* [Required action]: Each line below from the one containing "left robot arm with bounding boxes?" through the one containing "white plastic basket with bounding boxes?" should be output exactly as it stands, and no other line should appear.

* [Record extracts]:
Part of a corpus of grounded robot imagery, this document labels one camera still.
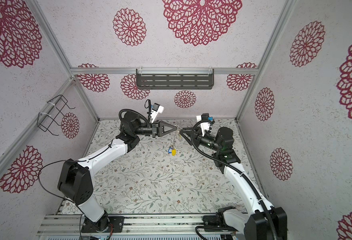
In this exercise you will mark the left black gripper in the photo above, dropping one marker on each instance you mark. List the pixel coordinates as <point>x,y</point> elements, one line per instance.
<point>161,124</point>

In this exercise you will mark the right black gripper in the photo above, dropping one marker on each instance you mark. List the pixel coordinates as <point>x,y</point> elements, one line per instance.
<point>187,133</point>

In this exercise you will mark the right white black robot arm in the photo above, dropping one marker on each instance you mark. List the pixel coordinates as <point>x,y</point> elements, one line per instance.
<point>248,192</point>

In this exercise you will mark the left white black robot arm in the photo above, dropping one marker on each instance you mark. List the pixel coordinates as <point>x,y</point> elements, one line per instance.
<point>77,178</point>

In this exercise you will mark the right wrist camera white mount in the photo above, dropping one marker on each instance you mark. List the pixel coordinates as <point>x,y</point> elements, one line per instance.
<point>205,127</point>

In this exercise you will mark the black slotted wall shelf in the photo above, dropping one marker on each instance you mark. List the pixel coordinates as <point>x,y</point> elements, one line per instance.
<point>175,79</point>

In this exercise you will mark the black wire wall rack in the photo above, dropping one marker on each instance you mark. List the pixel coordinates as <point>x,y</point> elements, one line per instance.
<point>47,118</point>

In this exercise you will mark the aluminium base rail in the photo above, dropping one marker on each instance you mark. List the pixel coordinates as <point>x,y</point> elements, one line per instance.
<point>131,227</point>

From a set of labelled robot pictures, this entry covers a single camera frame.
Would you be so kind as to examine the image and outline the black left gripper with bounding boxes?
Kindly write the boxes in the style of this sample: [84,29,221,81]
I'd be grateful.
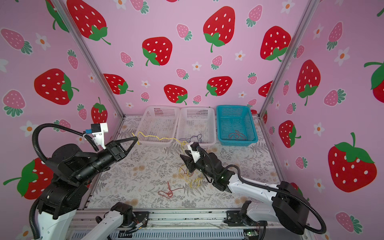
[78,137,137,188]

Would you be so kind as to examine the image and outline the yellow cable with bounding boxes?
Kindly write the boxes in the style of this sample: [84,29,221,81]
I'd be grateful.
[131,131,188,148]

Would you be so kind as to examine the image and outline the blue cable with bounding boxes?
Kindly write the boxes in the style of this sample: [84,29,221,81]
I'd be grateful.
[179,134,204,144]

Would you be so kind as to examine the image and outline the red cable loop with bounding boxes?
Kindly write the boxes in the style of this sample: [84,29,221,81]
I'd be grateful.
[157,180,184,199]

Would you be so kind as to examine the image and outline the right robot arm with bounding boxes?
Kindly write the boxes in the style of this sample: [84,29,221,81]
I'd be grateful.
[180,151,327,235]

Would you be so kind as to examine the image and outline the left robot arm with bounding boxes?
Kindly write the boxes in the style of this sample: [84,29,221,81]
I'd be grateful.
[29,123,138,240]

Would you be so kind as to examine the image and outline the white plastic basket left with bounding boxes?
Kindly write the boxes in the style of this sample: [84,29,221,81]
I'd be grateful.
[135,106,180,148]

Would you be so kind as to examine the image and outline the white plastic basket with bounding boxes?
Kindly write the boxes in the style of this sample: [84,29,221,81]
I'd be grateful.
[135,106,180,148]
[176,107,217,148]

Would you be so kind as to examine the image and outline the white plastic basket middle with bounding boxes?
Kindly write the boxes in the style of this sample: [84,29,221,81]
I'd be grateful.
[176,107,217,148]

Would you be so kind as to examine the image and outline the teal plastic basket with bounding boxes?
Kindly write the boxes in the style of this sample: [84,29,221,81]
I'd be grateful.
[216,105,259,147]

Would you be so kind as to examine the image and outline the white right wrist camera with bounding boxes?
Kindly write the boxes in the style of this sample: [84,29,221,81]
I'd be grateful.
[187,142,204,163]

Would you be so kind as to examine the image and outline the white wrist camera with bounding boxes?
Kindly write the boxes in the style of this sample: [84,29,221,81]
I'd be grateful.
[187,142,204,163]
[84,123,109,149]

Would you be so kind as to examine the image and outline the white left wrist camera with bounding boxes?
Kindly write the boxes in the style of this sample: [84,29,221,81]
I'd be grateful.
[84,123,109,149]

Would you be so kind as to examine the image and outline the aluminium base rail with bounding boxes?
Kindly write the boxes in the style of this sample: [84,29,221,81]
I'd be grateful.
[65,208,310,240]

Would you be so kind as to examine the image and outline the aluminium frame post left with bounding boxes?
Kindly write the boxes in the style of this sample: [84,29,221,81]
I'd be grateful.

* [Your solution]:
Would you be so kind as to examine the image and outline the left robot arm with bounding boxes?
Kindly write the boxes in the style of this sample: [84,29,221,81]
I'd be grateful.
[29,123,138,240]

Would you be so kind as to examine the image and outline the white plastic basket left with bounding boxes?
Kindly write the boxes in the style of this sample: [84,29,221,81]
I'd be grateful.
[135,106,180,148]

Would you be so kind as to examine the image and outline the white plastic basket with bounding boxes?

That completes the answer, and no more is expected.